You've been gifted with a set of extraordinary eyes! May God continue to shape and craft that "seeing" with the brushstrokes of his creative intent and promise.


4:18 PM  
Blogger Tina said...

just thought I'd drop in to say how very much I am enjoying your blog. Life is very difficult for me at the present so this is a much appreciated diversion! The poems are wonderful, the lessons I am taking to heart. hopefully I will be up to jumping in soon. God bless


4:44 PM  
Blogger Joelle said...

Thanks for the prod, L.L. Had already written something for tomorrow, but tweaked it a bit so it fit your theme perfectly. You'll find your words buried somewhere in "Pinto Beans."

6:30 PM  
Blogger Tina said...

L.L., Well I jumped in. You are truly blessed not only with a gift for writing but for teaching as well.


9:51 PM  
Anonymous Anonymous said...

L.L. , I have posted a response to your challenge at my blog Thank you for the challenge. It caused me to stop and really reflect on the words to use so the images created would pop. I hope you post more exercises. I look forward to participating in them again.

10:13 PM  
Blogger Sarah said...

Not quite sure it's what you were after, but mine's up here.

1:44 PM  
Blogger TUC said...

I closed my eyes and tried to get into the past but something from the here and now kept butting in. A few days ago a teenage girl told me that when her little brother cries, their mother says something really mean to him. So I teleported into their livingroom and wrote about what I saw and heard there and how it makes me wonder about the nature of love. (

When I read my first draft I saw there was a lot of abstract weight in there. It was quite the exercise to tone it up and still I could use a few more laps around the track. Anyway, thanks for the challenge.

8:45 PM  
Blogger Joy said...

I found this hard to do- perhaps it has been Ann's post's on dying and grief, I am not sure. But after writing what I have been 'seeing' in my dreams the fear is excised within me, and I can let it go.

For me, part of it is needing to be vague right now, but still wanting to express explicitly how I feel- so I found it hard to 'excise abstractness'.

12:40 PM  
Blogger RissaRoo said...

I finally posted's a little different, but I enjoyed writing it. It was amazing to me how much memory came back as I was writing, I didn't think it was in there but sure enough it was!

5:13 PM  
Blogger Ann Voskamp @Holy Experience said...
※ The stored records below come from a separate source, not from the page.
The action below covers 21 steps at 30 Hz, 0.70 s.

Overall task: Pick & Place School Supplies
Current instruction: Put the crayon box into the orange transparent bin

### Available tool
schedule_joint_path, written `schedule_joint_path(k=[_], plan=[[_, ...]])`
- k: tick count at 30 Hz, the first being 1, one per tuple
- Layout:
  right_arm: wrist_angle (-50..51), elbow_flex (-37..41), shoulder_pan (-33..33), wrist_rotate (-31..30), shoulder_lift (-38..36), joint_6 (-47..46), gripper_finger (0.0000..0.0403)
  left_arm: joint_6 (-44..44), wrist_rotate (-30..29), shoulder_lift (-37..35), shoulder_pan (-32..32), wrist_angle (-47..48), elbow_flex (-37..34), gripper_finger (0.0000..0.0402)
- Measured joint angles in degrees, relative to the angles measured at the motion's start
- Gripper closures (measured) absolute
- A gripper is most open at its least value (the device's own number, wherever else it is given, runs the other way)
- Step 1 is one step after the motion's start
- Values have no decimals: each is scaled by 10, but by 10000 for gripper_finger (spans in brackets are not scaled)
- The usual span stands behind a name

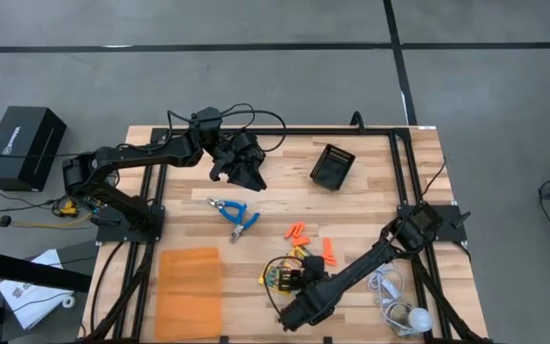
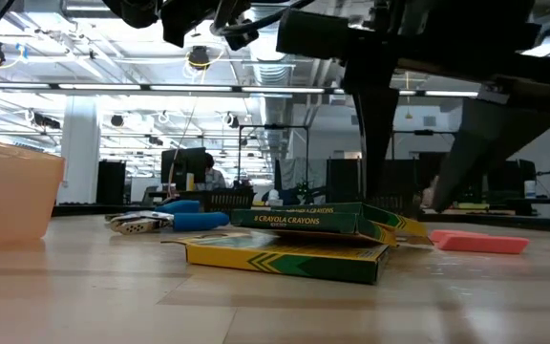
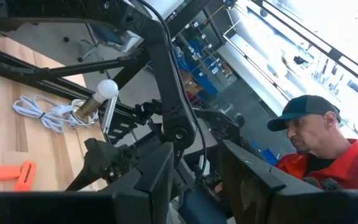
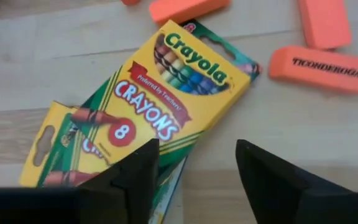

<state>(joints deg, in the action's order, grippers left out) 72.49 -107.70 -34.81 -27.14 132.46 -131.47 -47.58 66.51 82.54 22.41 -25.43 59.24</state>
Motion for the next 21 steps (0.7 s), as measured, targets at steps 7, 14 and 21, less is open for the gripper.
schedule_joint_path(k=[7,14,21], plan=[[-18,0,15,-29,0,-15,197,-8,6,0,0,0,0,275],[8,0,31,-45,0,-21,221,-24,29,0,0,0,0,275],[51,-10,30,-89,-12,-16,221,-26,29,0,0,-1,0,275]])
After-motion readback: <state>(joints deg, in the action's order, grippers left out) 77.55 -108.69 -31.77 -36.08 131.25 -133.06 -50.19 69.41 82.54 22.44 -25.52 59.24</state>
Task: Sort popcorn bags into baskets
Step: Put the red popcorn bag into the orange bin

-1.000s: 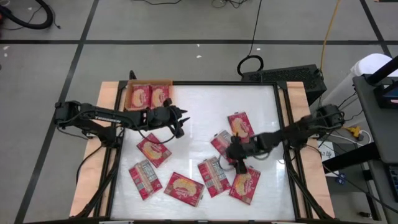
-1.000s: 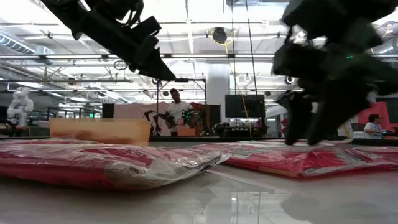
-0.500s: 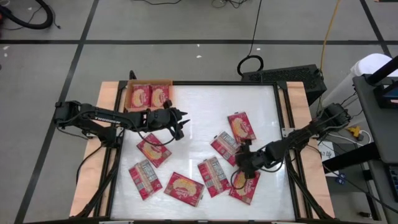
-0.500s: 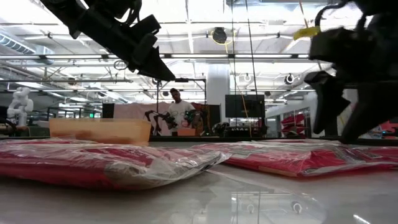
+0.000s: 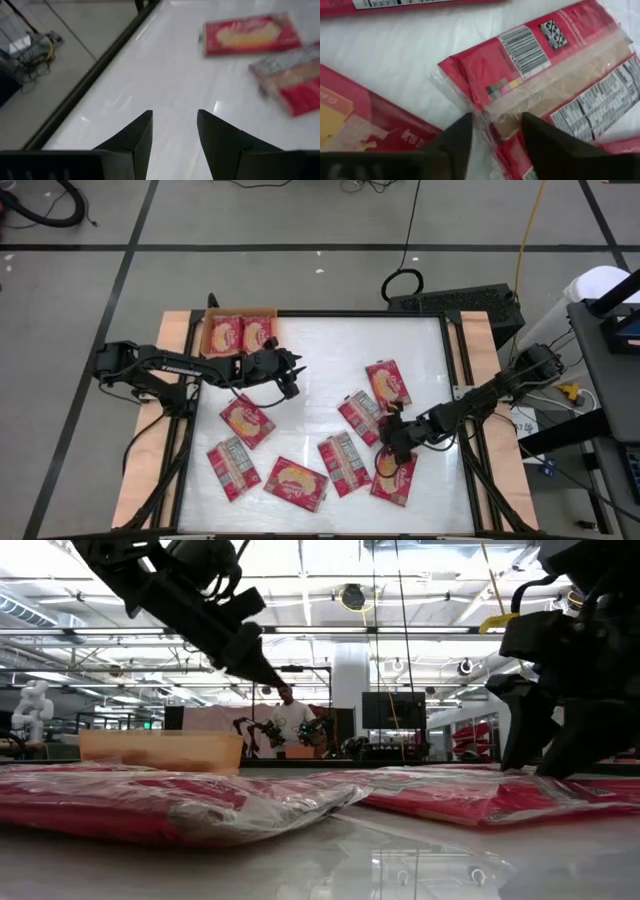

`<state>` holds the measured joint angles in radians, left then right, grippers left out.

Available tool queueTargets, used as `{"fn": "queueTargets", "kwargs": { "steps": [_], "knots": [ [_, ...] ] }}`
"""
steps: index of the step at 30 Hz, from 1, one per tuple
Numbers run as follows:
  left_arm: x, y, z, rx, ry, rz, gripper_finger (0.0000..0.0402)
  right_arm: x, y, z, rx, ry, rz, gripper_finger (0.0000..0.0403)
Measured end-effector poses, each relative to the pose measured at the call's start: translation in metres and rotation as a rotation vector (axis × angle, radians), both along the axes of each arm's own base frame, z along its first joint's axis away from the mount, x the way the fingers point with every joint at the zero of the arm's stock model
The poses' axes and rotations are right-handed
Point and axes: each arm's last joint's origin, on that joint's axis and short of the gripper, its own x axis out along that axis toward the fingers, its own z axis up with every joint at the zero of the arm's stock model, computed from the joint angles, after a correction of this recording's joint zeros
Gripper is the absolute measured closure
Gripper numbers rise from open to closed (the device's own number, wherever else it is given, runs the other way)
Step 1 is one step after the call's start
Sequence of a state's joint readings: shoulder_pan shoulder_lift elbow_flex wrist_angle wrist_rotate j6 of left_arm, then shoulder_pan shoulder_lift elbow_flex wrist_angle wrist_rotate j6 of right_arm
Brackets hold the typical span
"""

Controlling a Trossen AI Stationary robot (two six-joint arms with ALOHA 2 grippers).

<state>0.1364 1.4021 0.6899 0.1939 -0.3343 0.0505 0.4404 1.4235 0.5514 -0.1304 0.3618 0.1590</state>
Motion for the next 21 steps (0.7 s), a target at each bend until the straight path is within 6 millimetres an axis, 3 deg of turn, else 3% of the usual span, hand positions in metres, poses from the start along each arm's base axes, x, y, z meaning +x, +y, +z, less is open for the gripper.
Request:
{"fn": "queueTargets", "kwargs": {
  "steps": [7,16,21],
  "knots": [
    [0.01,0.006,-0.008,-0.004,-0.021,-0.082,0.0243,0.008,-0.01,0.001,-0.042,-0.045,0.011,0.0392],
    [0.033,-0.023,-0.029,0.171,-0.011,-0.395,0.0239,0.029,-0.031,0.028,0.084,-0.293,-0.072,0.04],
    [0.049,-0.038,-0.047,0.251,-0.054,-0.508,0.019,0.032,-0.047,0.053,0.229,-0.427,-0.086,0.0402]
  ]
}}
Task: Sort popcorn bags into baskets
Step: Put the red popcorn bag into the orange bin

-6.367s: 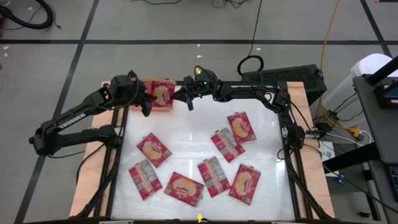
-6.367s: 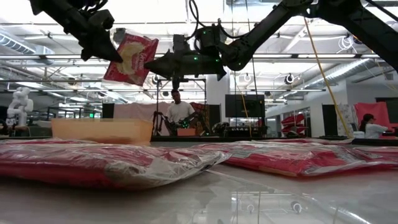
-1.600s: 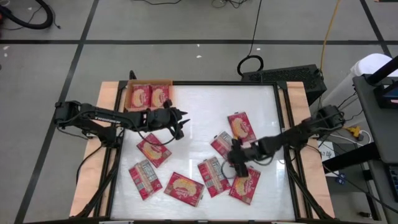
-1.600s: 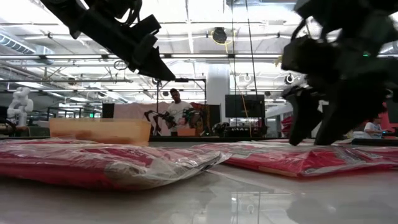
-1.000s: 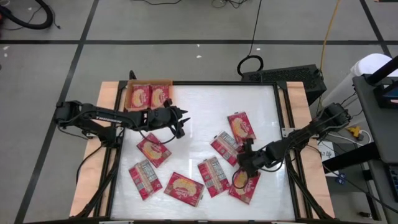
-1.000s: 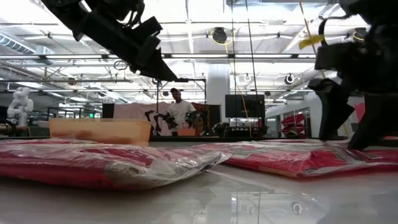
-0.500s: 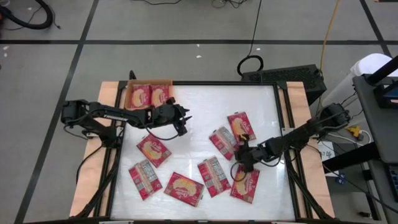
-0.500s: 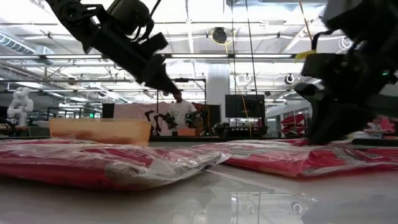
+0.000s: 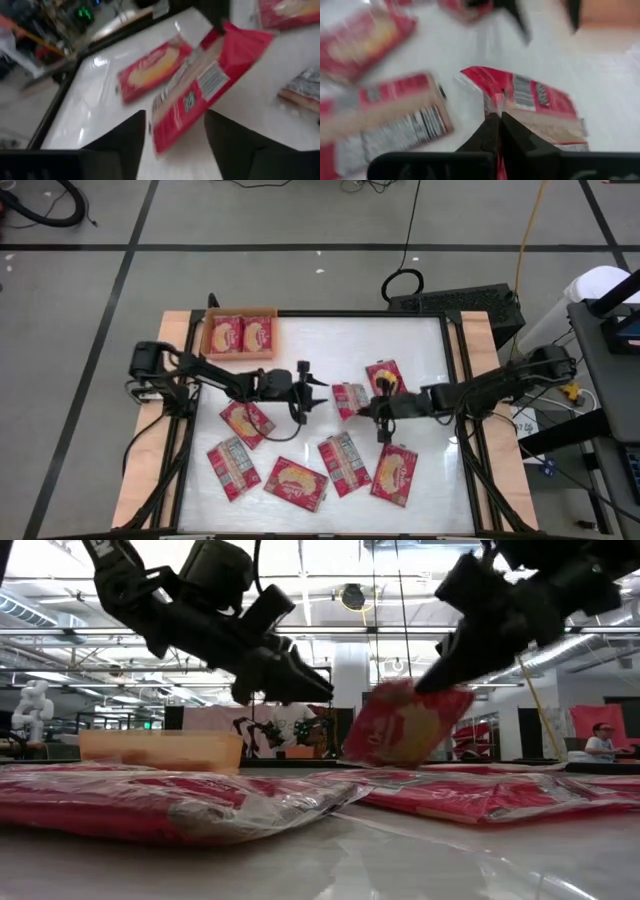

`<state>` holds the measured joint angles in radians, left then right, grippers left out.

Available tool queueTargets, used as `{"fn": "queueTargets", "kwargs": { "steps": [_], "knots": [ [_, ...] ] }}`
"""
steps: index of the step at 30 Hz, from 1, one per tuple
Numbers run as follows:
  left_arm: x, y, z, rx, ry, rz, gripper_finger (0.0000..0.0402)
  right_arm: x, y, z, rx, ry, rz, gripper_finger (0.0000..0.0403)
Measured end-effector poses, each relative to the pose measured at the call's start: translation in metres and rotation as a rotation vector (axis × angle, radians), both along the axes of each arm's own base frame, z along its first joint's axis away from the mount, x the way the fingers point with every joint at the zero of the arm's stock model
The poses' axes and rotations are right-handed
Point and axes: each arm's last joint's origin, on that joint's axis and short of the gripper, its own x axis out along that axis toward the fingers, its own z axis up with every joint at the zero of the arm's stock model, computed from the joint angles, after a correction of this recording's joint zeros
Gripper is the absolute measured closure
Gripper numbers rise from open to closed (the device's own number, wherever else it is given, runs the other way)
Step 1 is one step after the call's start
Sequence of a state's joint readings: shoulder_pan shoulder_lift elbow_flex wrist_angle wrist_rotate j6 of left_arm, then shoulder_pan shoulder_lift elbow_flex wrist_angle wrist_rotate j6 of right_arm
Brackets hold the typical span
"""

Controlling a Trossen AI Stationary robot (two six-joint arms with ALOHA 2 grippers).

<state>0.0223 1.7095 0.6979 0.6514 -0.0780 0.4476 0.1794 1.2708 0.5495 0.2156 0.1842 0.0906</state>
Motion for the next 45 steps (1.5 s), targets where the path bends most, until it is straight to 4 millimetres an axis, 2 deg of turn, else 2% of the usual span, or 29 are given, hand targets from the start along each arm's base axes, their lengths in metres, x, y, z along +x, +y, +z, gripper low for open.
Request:
{"fn": "queueTargets", "kwargs": {
  "steps": [6,10,14,21,28,33,36,41,45],
  "knots": [
    [0.007,-0.011,-0.005,0.036,-0.076,-0.076,0.0105,-0.002,-0.023,0.018,0.201,-0.088,-0.02,0.0402],
    [0.008,-0.008,-0.001,-0.019,-0.118,-0.098,0.0089,-0.002,-0.036,0.023,0.271,-0.118,-0.039,0.0402],
    [0.009,0.002,0.001,-0.058,-0.143,-0.053,0.0124,0.001,-0.044,0.027,0.289,-0.173,-0.009,0.0403],
    [0.008,0.023,0.002,-0.098,-0.149,-0.003,0.0213,0.004,-0.052,0.032,0.246,-0.238,0.008,0.0403],
    [0.007,0.033,0.001,-0.185,-0.146,-0.03,0.038,0.004,-0.058,0.033,0.23,-0.262,-0.004,0.0403],
    [0.006,0.038,0.001,-0.199,-0.141,-0.002,0.0382,0.004,-0.061,0.033,0.203,-0.267,-0.069,0.0402],
    [0.004,0.042,-0.003,-0.213,-0.106,0.018,0.0392,0.004,-0.062,0.034,0.172,-0.267,-0.133,0.0383],
    [0.0,0.055,-0.006,-0.238,-0.063,0.07,0.0392,0.013,-0.061,0.054,0.115,-0.251,-0.233,0.0309],
    [-0.009,0.065,0.007,-0.227,-0.043,0.104,0.0394,0.02,-0.059,0.076,0.047,-0.213,-0.281,0.0244]
  ]
}}
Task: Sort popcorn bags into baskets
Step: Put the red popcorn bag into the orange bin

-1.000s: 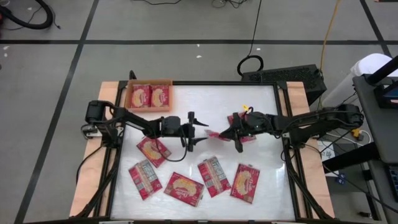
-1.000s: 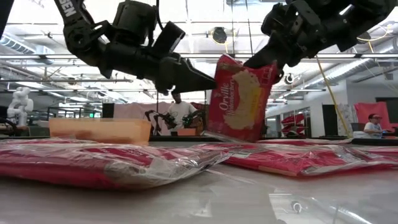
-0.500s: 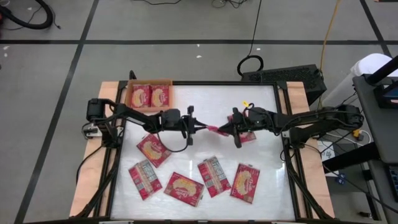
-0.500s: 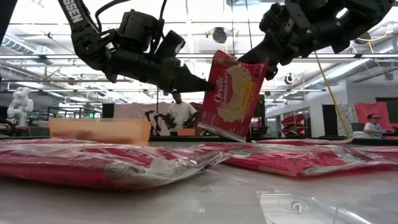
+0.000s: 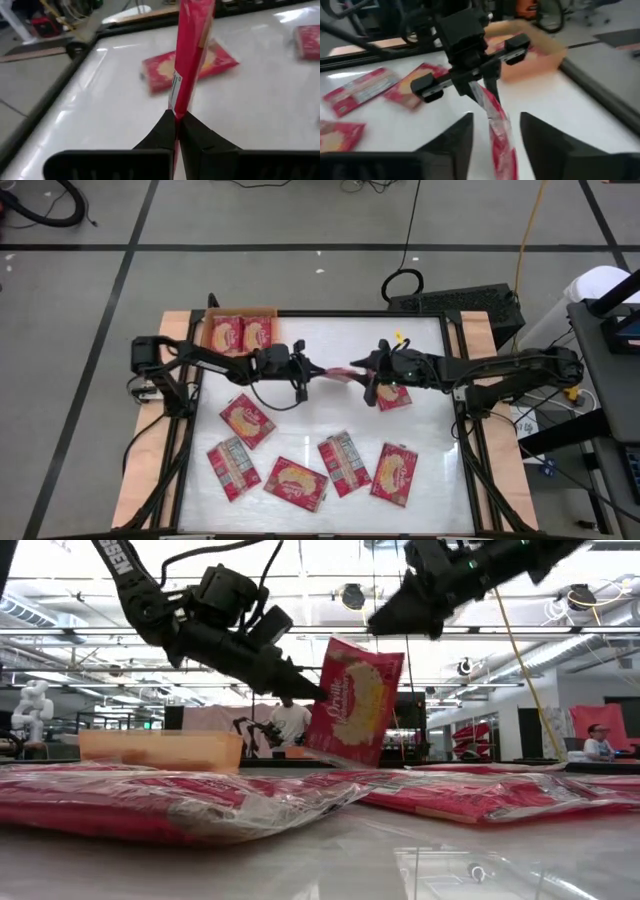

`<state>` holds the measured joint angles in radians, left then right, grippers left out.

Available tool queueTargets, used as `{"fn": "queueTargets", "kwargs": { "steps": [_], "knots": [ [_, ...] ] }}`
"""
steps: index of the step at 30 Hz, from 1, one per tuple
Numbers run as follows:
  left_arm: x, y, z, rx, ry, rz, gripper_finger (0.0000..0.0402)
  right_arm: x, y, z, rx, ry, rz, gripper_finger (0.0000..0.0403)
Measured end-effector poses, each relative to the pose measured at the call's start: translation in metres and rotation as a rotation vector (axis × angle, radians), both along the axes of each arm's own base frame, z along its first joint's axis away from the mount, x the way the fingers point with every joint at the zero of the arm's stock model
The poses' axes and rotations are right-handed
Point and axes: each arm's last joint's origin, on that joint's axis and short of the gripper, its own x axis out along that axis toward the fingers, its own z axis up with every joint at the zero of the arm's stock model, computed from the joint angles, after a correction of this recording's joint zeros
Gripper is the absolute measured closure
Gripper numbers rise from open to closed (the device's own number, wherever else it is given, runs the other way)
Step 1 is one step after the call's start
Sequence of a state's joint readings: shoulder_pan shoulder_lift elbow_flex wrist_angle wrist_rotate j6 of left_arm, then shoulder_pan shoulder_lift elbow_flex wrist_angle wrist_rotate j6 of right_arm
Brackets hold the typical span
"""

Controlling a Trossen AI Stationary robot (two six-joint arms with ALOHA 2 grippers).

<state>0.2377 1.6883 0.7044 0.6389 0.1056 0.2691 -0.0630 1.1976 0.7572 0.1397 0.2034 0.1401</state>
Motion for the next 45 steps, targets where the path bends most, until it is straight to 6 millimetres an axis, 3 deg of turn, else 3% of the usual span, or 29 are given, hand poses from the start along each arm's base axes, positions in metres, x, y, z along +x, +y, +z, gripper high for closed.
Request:
{"fn": "queueTargets", "kwargs": {
  "steps": [8,11,16,24,29,32,36,41,45],
  "knots": [
    [-0.031,0.009,0.043,0.077,0.048,0.023,0.0394,0.03,-0.006,0.029,-0.051,-0.024,-0.055,0.0157],
    [-0.041,0.012,0.049,0.077,0.102,0.037,0.0394,0.049,-0.012,0.02,-0.038,0.022,-0.067,0.0145],
    [-0.048,0.014,0.04,0.055,0.211,0.039,0.0394,0.083,-0.015,0.004,-0.079,0.097,-0.046,0.0149],
    [-0.048,0.01,0.038,0.074,0.23,0.01,0.039,0.103,-0.021,-0.029,-0.123,0.219,-0.025,0.0221],
    [-0.048,0.011,0.038,0.068,0.23,0.017,0.0387,0.103,-0.022,-0.036,-0.121,0.249,-0.034,0.0318],
    [-0.048,0.012,0.039,0.049,0.225,0.085,0.036,0.101,-0.025,-0.038,-0.122,0.246,-0.038,0.0382],
    [-0.054,0.013,0.049,0.043,0.209,0.206,0.029,0.095,-0.027,-0.039,-0.104,0.246,-0.054,0.0383],
    [-0.076,0.013,0.07,-0.043,0.165,0.397,0.0214,0.075,-0.027,-0.034,-0.087,0.22,-0.078,0.0393],
    [-0.094,0.01,0.075,-0.079,0.067,0.424,0.0193,0.056,-0.027,-0.014,-0.145,-0.019,-0.174,0.0394]
  ]
}}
I'm with Joy... (oh, I like how that sounds, in a soul-sense too!) -- thinking about death has made this a challenge... but I tried today. Or rather, I fumbled through...

Thank you for opening our eyes, L.L....

5:35 PM  
Blogger L.L. Barkat said...

Thank you all for these amazing offerings!

2:12 PM  
Blogger Miriam said...

Hello, L.L. I am catching up here - I'd been taking a break from blogging for awhile. I am delighted to find so many posts about writing here! Earlier today I posted a little reflection on my blog. It doesn't fulfill the assignment here, but could I be so bold as to ask you to read it and critique it? I have a feeling it is too abstract. I am just a baby writer and would love to have a pro's opinion to help me grow. Blessings to you, and I look forward to reading more of your recent posts later.